As far as she knew, though, she was the only one to feel that way. He was handsome and charming on the surface, and according to Lucy he was popular at school, both with the kids and with his colleagues on the staff. But there was still something about him that put Maggie off, an emptiness at his centre that she found disturbing. With most people, she felt that whatever it was she communicated, whatever radar or sonar beam went out, bounced off something and came back in some manner, made some sort of blip on the screen. With Terry, it didn’t; it disappeared in the vast, sprawling darkness inside him, where it echoed for ever unheard. That was the only way she could explain how she felt about Terry Payne.
She admitted to herself that she might be imagining it, responding to some deep fear or inadequacy of her own – and God knew, there were enough of those – so she had resolved to try to like him for Lucy’s sake, but it had been difficult.
‘What did you do after Lucy told you this?’
‘Talked to her, tried to persuade her to seek professional help.’
‘Have you ever worked with abused women?’
‘No, not really. I . . .’
‘Were you a victim of abuse, yourself?’
Maggie felt herself tightening up inside; her head started to spin.

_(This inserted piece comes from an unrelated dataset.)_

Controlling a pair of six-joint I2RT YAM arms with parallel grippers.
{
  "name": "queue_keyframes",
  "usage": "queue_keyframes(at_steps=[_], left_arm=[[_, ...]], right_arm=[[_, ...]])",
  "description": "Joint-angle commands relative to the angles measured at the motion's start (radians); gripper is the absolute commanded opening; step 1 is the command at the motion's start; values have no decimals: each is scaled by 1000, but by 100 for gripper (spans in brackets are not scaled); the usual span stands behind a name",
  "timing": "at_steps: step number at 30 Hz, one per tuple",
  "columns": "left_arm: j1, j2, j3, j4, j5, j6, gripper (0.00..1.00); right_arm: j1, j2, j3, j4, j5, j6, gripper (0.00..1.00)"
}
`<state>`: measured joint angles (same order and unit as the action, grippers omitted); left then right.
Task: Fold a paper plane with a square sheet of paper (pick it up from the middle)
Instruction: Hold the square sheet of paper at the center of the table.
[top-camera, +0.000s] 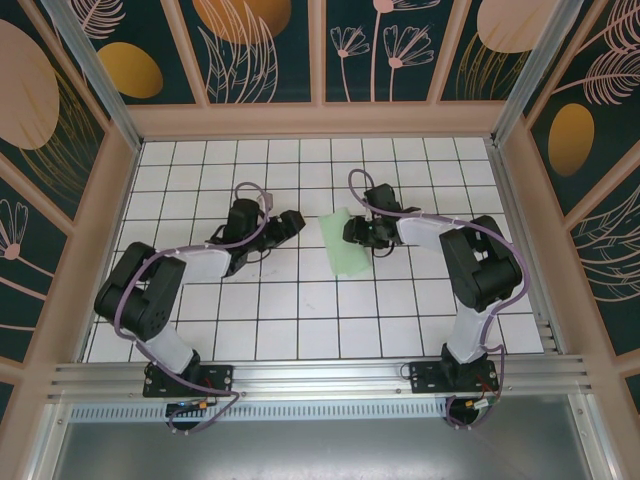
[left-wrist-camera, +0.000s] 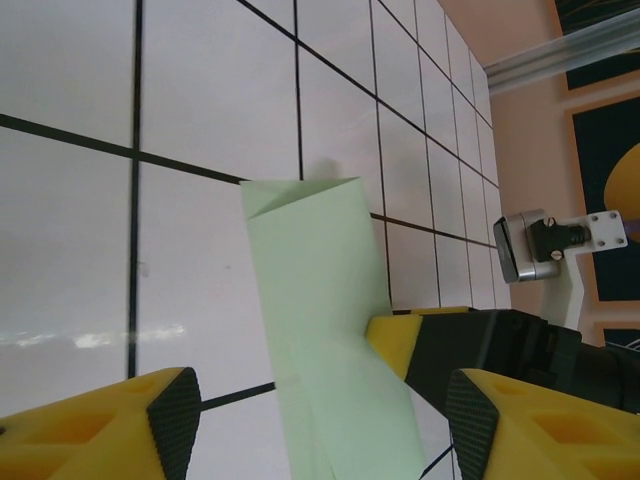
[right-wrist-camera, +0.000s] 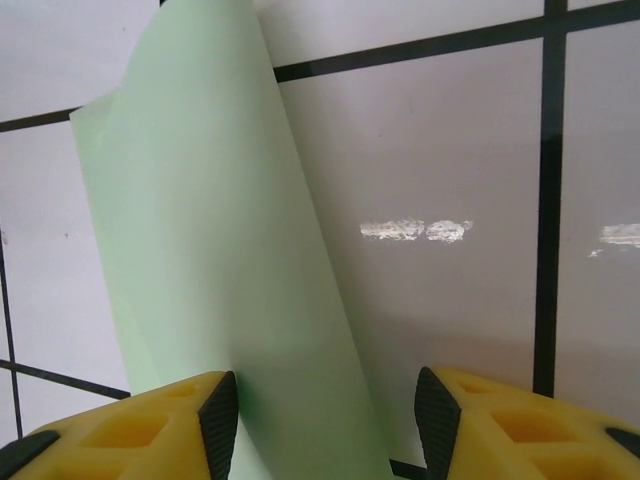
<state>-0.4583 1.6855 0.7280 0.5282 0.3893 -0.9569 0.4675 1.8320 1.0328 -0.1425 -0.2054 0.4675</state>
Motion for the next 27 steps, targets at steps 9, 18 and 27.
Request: queue_keyframes(at_steps=[9, 18, 27], left_arm=[[-51, 170, 133, 75, 19, -44, 56], [-51, 239, 188, 72, 22, -32, 44], [-51, 270, 223, 57, -11, -9, 39]], right_arm=[[54, 97, 9, -49, 119, 92, 62], [98, 170, 4, -47, 207, 88, 67], [100, 193, -19, -10, 208, 19, 66]])
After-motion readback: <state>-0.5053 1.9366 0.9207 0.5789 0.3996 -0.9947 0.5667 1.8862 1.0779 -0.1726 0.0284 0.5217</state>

She reached for her cigarettes, offered one to Lorraine, who refused, then lit up. She had never talked about the details of her life with Bill – the pattern of violence and remorse, blows and presents – with anyone here except her psychiatrist and Lucy Payne. ‘I’m not here to talk about me,’ she said. ‘I don’t want you to write about me. I’m here to talk about Lucy. I don’t know what happened in that house, but it’s my feeling that Lucy was as much a victim as anything else.’

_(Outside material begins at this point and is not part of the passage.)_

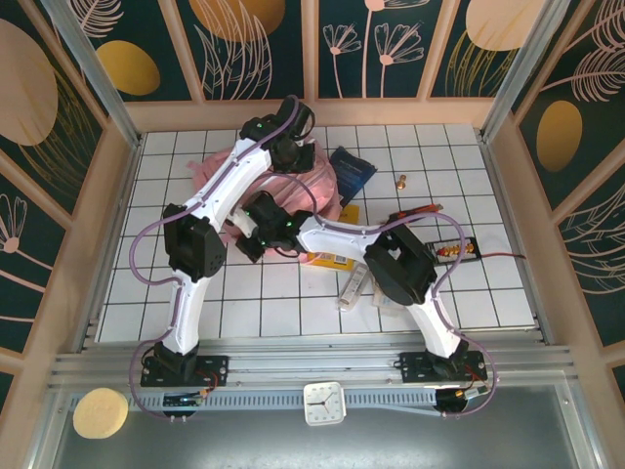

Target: Pack the student bag

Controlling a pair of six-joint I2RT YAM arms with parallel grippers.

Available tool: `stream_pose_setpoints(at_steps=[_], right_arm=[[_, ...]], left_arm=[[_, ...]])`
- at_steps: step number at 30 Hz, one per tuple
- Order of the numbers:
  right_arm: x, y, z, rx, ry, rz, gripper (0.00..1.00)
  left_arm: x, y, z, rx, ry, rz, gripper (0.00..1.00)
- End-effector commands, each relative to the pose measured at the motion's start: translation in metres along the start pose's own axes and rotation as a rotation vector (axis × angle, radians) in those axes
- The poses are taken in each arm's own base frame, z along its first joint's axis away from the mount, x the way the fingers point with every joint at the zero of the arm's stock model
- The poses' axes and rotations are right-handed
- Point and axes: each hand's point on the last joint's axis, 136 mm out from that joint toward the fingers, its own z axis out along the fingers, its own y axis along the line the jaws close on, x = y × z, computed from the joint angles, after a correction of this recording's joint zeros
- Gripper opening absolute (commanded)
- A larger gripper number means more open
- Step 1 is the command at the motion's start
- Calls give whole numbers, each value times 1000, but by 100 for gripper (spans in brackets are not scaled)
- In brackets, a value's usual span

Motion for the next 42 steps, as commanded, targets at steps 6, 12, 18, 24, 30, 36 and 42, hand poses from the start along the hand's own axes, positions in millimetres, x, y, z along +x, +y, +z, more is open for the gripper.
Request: stream_pose_setpoints(at_steps=[6, 12, 18, 24, 30, 36, 42], right_arm=[[6, 3, -38, 35, -87, 2, 0], [32, 2, -59, 65, -69, 36, 0], [28, 7, -53, 29, -84, 10, 0], [30, 3, -49, 22, -73, 36, 0], [28, 6, -40, -20, -81, 113, 0], [19, 20, -20, -79, -86, 131, 0], [-1, 16, 4, -69, -139, 126, 0]], left_arm=[[-24, -21, -37, 51, -109, 27, 0], [-5, -11, -29, 17, -50, 121, 23], [16, 3, -30, -58, -18, 225, 42], [36, 11, -29, -46, 6, 222, 45], [63, 39, 8, -85, 37, 202, 22], [90, 31, 64, 28, 163, 152, 7], [92, 27, 80, 49, 188, 142, 5]])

Lorraine put her notebook aside and finished her coffee. ‘You’re Canadian, aren’t you?’ she asked.
Surprised, Maggie answered that she was.
‘Where from?’
‘Toronto. Why?’
‘Just curious, that’s all. I’ve got a cousin lives there. That house you’re living in. Tell me, but doesn’t it belong to Ruth Everett, the illustrator?’
‘Yes, it does.’
‘I thought so. I interviewed her there once. She seems like a nice person.’
‘She’s been a good friend.’
‘How did you meet, if you don’t mind my asking?’

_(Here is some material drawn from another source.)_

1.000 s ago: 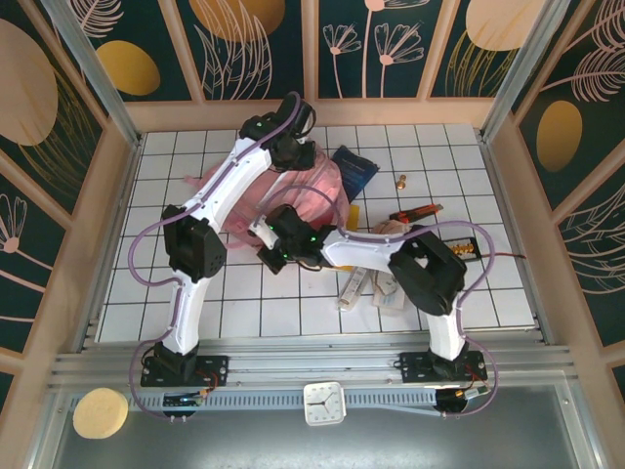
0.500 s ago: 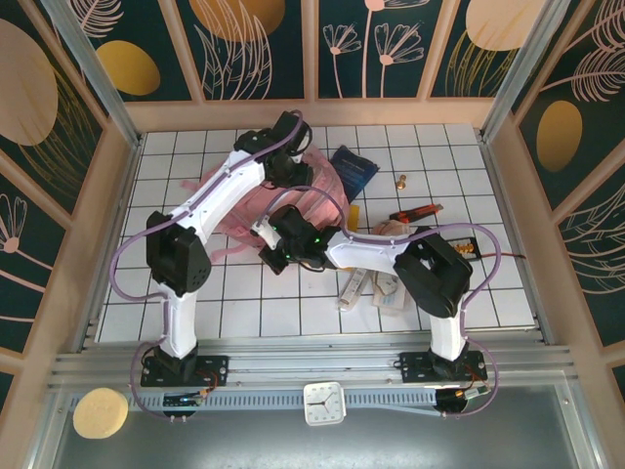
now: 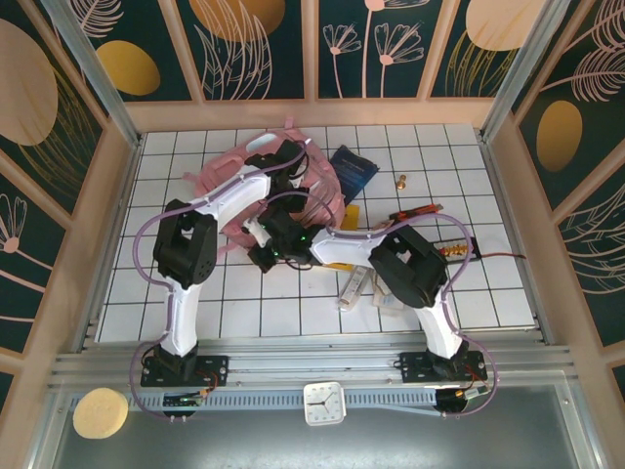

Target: Pack the student bag

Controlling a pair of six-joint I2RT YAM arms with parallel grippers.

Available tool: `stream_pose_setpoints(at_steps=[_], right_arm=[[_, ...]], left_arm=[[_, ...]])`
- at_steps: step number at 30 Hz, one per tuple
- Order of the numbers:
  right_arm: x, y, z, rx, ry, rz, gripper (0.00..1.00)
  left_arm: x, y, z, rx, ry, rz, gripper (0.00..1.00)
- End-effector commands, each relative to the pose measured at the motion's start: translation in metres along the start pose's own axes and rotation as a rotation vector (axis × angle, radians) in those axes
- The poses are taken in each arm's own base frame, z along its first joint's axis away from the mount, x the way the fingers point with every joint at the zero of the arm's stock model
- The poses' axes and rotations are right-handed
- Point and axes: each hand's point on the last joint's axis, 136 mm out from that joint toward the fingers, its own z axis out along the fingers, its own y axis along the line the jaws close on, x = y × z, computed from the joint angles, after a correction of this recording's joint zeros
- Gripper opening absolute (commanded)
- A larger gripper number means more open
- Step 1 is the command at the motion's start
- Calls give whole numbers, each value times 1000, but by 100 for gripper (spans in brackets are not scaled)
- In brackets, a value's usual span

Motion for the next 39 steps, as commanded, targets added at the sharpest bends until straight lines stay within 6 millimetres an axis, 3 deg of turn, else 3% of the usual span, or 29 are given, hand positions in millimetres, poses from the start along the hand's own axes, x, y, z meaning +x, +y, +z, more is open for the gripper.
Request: stream_pose_setpoints(at_steps=[1, 5, 8, 9, 10, 13, 16, 20, 23, 27, 30, 35, 39], right_arm=[[-43, 20, 7, -52, -144, -26, 0], [-55, 11, 10, -20, -209, -3, 0], [-61, 13, 9, -39, -223, 15, 0], [-61, 13, 5, -33, -224, 11, 19], [-59, 12, 1, -22, -227, 8, 31], [-57, 16, -17, -50, -219, 5, 51], [-59, 23, -41, -107, -201, 4, 75], [-61, 11, -80, -74, -180, 50, 97], [-58, -4, -107, -38, -186, 119, 99], [-58, -38, -132, -5, -171, 335, 99], [-56, -73, -143, -58, -111, 576, 99], [-53, -116, -154, -38, -77, 746, 99], [-37, -143, -148, 40, -15, 848, 99]], left_arm=[[-10, -19, 10, 74, -20, 0, 5], [-10, -21, 17, 85, -3, -6, 5], [-19, -24, 12, 87, -22, -8, 6], [-24, -23, 6, 80, -41, -7, 9], [-28, -24, -1, 76, -63, -3, 10], [-39, -25, -25, 64, -117, 17, 15], [-48, -23, -54, 42, -182, 18, 44], [-56, -12, -96, 13, -266, -11, 49], [-62, 10, -130, -6, -352, -84, 59], [-57, 40, -164, -44, -442, -137, 62], [-32, 39, -162, -25, -437, -55, 62], [13, 54, -145, -50, -422, -10, 62], [25, 55, -140, -38, -445, 33, 62]])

‘We met professionally, at a convention a few years ago.’
‘So you’re an illustrator, too?’
‘Yes. Children’s books, mostly.’
‘Perhaps we can do a feature on you and your work?’
‘I’m not very well known. Illustrators rarely are.’
‘Even so. We’re always looking for local celebrities.’
Maggie felt herself blush. ‘Well I’m hardly that.’
‘I’ll talk with my features editor, anyway, if that’s okay with you?’
‘I’d rather you didn’t, if that’s all right.’
‘But—’
‘Please! No. Okay?’
Lorraine held her hand up. ‘All right. I’ve never known anyone turn down a bit of free publicity before, but if you insist. . .’ She put her notebook and pencil in her handbag. ‘I must be going now,’ she said. ‘Thank you for talking to me.’
Maggie watched her leave, feeling oddly apprehensive. She looked at her watch. Time for a little walk around the pond before heading back to work.